--- EXERCISE ---
Please repeat every entry that follows, keeping each one exactly the same.

--- PROVIDED MATERIAL ---

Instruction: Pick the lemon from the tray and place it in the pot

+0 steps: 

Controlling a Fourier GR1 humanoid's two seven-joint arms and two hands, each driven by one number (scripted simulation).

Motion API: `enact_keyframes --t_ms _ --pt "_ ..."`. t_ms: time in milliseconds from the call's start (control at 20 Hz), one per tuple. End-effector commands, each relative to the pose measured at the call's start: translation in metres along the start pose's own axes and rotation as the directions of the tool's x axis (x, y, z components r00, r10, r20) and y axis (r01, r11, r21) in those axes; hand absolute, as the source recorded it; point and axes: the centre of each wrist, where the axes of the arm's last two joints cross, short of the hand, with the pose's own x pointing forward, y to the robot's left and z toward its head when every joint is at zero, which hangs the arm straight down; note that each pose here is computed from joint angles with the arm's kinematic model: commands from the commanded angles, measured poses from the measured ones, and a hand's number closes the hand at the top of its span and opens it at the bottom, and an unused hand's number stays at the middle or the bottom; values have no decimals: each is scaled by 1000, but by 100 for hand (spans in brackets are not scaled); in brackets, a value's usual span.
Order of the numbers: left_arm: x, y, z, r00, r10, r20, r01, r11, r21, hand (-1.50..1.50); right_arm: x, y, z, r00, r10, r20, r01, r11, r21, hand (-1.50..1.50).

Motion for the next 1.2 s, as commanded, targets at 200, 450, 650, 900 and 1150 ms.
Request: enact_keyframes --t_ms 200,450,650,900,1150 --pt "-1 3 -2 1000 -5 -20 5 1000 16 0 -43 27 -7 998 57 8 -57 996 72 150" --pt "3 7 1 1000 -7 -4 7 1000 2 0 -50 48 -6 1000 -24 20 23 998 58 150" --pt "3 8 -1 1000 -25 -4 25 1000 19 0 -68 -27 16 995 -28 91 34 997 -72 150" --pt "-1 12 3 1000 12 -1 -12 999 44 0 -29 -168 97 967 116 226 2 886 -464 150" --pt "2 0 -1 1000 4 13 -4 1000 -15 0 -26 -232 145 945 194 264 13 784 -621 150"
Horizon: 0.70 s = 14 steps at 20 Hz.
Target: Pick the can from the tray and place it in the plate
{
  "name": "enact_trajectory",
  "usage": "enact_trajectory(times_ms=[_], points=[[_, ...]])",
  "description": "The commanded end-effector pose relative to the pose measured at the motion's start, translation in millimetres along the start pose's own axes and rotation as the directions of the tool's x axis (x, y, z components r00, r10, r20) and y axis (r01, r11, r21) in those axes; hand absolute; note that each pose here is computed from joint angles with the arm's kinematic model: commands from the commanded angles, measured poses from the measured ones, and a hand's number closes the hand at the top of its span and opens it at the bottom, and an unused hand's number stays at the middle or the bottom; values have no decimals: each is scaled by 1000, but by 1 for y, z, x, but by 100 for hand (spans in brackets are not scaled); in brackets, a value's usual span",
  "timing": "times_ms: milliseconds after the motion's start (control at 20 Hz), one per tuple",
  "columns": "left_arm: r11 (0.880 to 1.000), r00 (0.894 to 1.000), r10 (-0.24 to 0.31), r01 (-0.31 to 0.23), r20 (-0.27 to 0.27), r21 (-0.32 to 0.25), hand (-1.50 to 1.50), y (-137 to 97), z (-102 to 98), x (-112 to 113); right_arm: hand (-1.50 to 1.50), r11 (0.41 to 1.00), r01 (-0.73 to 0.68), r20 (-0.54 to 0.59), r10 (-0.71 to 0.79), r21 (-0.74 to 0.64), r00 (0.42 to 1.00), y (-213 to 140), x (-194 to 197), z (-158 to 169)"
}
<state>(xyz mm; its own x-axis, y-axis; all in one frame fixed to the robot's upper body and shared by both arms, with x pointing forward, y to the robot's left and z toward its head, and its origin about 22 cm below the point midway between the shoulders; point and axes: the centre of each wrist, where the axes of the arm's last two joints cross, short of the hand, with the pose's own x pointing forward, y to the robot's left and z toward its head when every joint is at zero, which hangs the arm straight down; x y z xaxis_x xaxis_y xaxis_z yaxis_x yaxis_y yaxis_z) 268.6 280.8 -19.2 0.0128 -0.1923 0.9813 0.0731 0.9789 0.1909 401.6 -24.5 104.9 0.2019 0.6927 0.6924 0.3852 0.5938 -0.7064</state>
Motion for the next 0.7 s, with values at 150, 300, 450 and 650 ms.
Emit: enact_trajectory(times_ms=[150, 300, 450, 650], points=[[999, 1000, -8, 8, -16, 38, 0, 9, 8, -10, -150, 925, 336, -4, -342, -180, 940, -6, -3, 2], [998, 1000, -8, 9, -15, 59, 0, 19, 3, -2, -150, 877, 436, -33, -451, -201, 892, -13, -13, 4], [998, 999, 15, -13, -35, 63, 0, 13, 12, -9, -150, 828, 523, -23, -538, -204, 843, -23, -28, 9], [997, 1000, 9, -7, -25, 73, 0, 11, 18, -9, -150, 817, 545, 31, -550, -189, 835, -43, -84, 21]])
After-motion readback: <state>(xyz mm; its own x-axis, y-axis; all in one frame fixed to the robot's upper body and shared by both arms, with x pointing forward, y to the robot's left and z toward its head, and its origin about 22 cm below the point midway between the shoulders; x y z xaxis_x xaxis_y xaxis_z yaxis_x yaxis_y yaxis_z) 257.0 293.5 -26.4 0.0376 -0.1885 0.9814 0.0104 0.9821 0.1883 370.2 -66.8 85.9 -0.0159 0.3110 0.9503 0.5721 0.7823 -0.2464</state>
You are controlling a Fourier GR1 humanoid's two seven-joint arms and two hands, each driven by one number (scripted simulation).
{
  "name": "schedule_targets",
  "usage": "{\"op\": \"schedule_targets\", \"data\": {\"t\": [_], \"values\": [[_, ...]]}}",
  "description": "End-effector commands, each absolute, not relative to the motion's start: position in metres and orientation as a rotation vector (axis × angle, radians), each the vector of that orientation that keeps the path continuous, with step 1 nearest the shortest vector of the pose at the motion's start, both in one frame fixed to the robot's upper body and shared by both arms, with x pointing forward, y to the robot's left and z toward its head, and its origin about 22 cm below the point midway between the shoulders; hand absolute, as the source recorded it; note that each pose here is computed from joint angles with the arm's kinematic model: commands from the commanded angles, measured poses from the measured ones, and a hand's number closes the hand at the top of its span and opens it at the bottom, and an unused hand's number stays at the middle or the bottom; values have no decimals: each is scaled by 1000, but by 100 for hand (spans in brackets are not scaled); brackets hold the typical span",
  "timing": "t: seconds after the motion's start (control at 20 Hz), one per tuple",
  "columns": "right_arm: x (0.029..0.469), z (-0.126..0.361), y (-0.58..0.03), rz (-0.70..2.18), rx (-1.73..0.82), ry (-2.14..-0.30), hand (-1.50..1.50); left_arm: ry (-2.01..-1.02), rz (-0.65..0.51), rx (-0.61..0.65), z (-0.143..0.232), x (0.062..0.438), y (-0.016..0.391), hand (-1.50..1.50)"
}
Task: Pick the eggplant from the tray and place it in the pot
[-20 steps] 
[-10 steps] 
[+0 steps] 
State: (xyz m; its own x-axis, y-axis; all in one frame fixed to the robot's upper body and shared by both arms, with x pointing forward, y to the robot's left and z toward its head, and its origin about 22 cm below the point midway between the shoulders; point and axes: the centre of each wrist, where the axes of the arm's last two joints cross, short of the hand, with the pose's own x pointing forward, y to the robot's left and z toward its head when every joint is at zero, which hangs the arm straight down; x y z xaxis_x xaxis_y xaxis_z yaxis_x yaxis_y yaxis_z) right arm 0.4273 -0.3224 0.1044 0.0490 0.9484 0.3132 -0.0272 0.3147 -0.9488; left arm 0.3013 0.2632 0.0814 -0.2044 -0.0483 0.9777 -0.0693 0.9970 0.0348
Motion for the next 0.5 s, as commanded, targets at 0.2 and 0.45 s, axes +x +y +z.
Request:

--- ANSWER TO THE EXERCISE ---
Instruction: Pick the lemon from the tray and place it in the pot

+0 steps: 

Controlling a Fourier GR1 humanoid's two seven-joint arms and two hands, each driven by one number (scripted simulation).

Motion API: `enact_keyframes --t_ms _ --pt "_ ..."`. t_ms: time in milliseconds from the call's start (control at 20 Hz), one per tuple. End-effector commands, each relative to the pose measured at the call's start: translation in metres along the start pose's own axes and rotation as the directions of the tool's x axis (x, y, z components r00, r10, r20) and y axis (r01, r11, r21) in those axes; hand absolute, as the source recorded it; point and axes: the centre of each wrist, where the axes of the arm's last two joints cross, short of the hand, with the pose's own x pointing forward, y to the robot's left and z toward its head when every joint is at zero, which hangs the arm straight down; note that each pose here is computed from joint angles with the arm's kinematic model: commands from the commanded angles, measured poses from the measured ones, and a hand's number closes the hand at the top of its span and opens it at the bottom, and an unused hand's number stays at the middle or the bottom; values have no decimals: each is scaled by 1000, but by 100 for hand (spans in brackets are not scaled); in brackets, a value's usual span.
Order of the numbers: left_arm: x, y, z, r00, r10, r20, r01, r11, r21, hand (-1.50..1.50); right_arm: x, y, z, r00, r10, r20, r01, r11, r21, hand (-1.50..1.50).

Motion for the next 1.2 s, as commanded, targets at 200, 450, 650, 900 and 1150 ms.
Request: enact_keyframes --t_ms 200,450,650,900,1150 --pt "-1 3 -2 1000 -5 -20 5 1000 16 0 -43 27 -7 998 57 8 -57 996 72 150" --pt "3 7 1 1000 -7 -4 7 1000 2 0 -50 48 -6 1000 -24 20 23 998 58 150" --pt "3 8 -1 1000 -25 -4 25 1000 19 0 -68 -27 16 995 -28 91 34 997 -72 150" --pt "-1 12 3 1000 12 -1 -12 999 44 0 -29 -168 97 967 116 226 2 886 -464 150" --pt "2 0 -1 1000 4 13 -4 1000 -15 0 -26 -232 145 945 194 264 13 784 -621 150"
Horizon: 0.70 s = 14 steps at 20 Hz.
Target: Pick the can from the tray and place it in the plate
{
  "name": "enact_trajectory",
  "usage": "enact_trajectory(times_ms=[_], points=[[_, ...]])",
  "description": "The commanded end-effector pose relative to the pose measured at the motion's start, translation in millimetres along the start pose's own axes and rotation as the directions of the tool's x axis (x, y, z components r00, r10, r20) and y axis (r01, r11, r21) in those axes; hand absolute; note that each pose here is computed from joint angles with the arm's kinematic model: commands from the commanded angles, measured poses from the measured ones, and a hand's number closes the hand at the top of its span and opens it at the bottom, and an unused hand's number stays at the middle or the bottom; values have no decimals: each is scaled by 1000, but by 1 for y, z, x, but by 100 for hand (spans in brackets are not scaled); in brackets, a value's usual span",
  "timing": "times_ms: milliseconds after the motion's start (control at 20 Hz), one per tuple",
  "columns": "left_arm: r11 (0.880 to 1.000), r00 (0.894 to 1.000), r10 (-0.24 to 0.31), r01 (-0.31 to 0.23), r20 (-0.27 to 0.27), r21 (-0.32 to 0.25), hand (-1.50 to 1.50), y (-137 to 97), z (-102 to 98), x (-112 to 113); right_arm: hand (-1.50 to 1.50), r11 (0.41 to 1.00), r01 (-0.73 to 0.68), r20 (-0.54 to 0.59), r10 (-0.71 to 0.79), r21 (-0.74 to 0.64), r00 (0.42 to 1.00), y (-213 to 140), x (-194 to 197), z (-158 to 169)"
}
<state>(xyz mm; its own x-axis, y-axis; all in one frame fixed to the robot's upper body and shared by both arms, with x pointing forward, y to the robot's left and z toward its head, and its origin about 22 cm below the point midway between the shoulders; point and axes: the centre of each wrist, where the axes of the arm's last two joints cross, short of the hand, with the pose's own x pointing forward, y to the robot's left and z toward its head when every joint is at zero, which hangs the arm straight down; x y z xaxis_x xaxis_y xaxis_z yaxis_x yaxis_y yaxis_z) 268.6 280.8 -19.2 0.0128 -0.1923 0.9813 0.0731 0.9789 0.1909 401.6 -24.5 104.9 0.2019 0.6927 0.6924 0.3852 0.5938 -0.7064</state>
Motion for the next 0.7 s, with values at 150, 300, 450 and 650 ms.
Emit: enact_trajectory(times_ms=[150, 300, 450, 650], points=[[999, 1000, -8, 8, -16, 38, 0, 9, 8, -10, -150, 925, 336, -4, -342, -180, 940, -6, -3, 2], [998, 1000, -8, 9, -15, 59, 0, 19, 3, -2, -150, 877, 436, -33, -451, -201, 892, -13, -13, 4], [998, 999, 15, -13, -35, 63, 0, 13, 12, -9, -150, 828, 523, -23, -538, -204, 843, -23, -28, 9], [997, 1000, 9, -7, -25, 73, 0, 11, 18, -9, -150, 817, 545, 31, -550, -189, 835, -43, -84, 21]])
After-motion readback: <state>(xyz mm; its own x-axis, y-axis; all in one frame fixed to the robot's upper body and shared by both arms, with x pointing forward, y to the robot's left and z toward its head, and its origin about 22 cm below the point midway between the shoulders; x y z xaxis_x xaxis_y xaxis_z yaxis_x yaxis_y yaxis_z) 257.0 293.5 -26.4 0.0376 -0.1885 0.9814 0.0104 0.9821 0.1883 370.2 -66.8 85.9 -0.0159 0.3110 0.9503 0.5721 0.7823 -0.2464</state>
You are controlling a Fourier GR1 humanoid's two seven-joint arms and two hands, each driven by one number (scripted simulation).
{
  "name": "schedule_targets",
  "usage": "{\"op\": \"schedule_targets\", \"data\": {\"t\": [_], \"values\": [[_, ...]]}}",
  "description": "End-effector commands, each absolute, not relative to the motion's start: position in metres and orientation as a rotation vector (axis × angle, radians), each the vector of that orientation that keeps the path continuous, with step 1 nearest the shortest vector of the pose at the motion's start, both in one frame fixed to the robot's upper body and shared by both arms, with x pointing forward, y to the robot's left and z toward its head, and its origin about 22 cm below the point midway between the shoulders; hand absolute, as the source recorded it; note that each pose here is computed from joint angles with the arm's kinematic model: commands from the commanded angles, measured poses from the measured ones, and a hand's number closes the hand at the top of its span and opens it at the bottom, and an unused hand's number stays at the middle or the bottom; values have no decimals: each is scaled by 1000, but by 100 for hand (spans in brackets are not scaled); brackets hold the typical span",
  "timing": "t: seconds after the motion's start (control at 20 Hz), one per tuple",
  "columns": "right_arm: x (0.029..0.469), z (-0.126..0.361), y (-0.58..0.03), rz (-0.70..2.18), rx (-1.73..0.82), ry (-2.14..-0.30), hand (-1.50..1.50); left_arm: ry (-2.01..-1.02), rz (-0.65..0.51), rx (-0.61..0.65), z (-0.143..0.232), x (0.062..0.438), y (-0.016..0.391), hand (-1.50..1.50)"
}
Task: Pick the eggplant from the tray and place it in the pot
[-20 steps] 
[-10 steps] 
[+0 steps] 
State: (xyz m; its own x-axis, y-axis; all in one frame fixed to the robot's upper body and shared by both arms, with x pointing forward, y to the robot's left and z toward its head, and its origin about 22 cm below the point midway between the shoulders; point and axes: the centre of each wrist, where the axes of the arm's last two joints cross, short of the hand, with the pose's own x pointing forward, y to the robot's left and z toward its head when every joint is at zero, which hangs the arm straight down; x y z xaxis_x xaxis_y xaxis_z yaxis_x yaxis_y yaxis_z) right arm 0.4273 -0.3224 0.1044 0.0490 0.9484 0.3132 -0.0272 0.3147 -0.9488; left arm 0.3013 0.2632 0.0814 -0.2044 -0.0483 0.9777 -0.0693 0.9970 0.0348
Motion for the next 0.5 s, as commanded, targets at 0.2 and 0.45 s, axes +x +y +z.
Request:

No other output is expected for this exercise.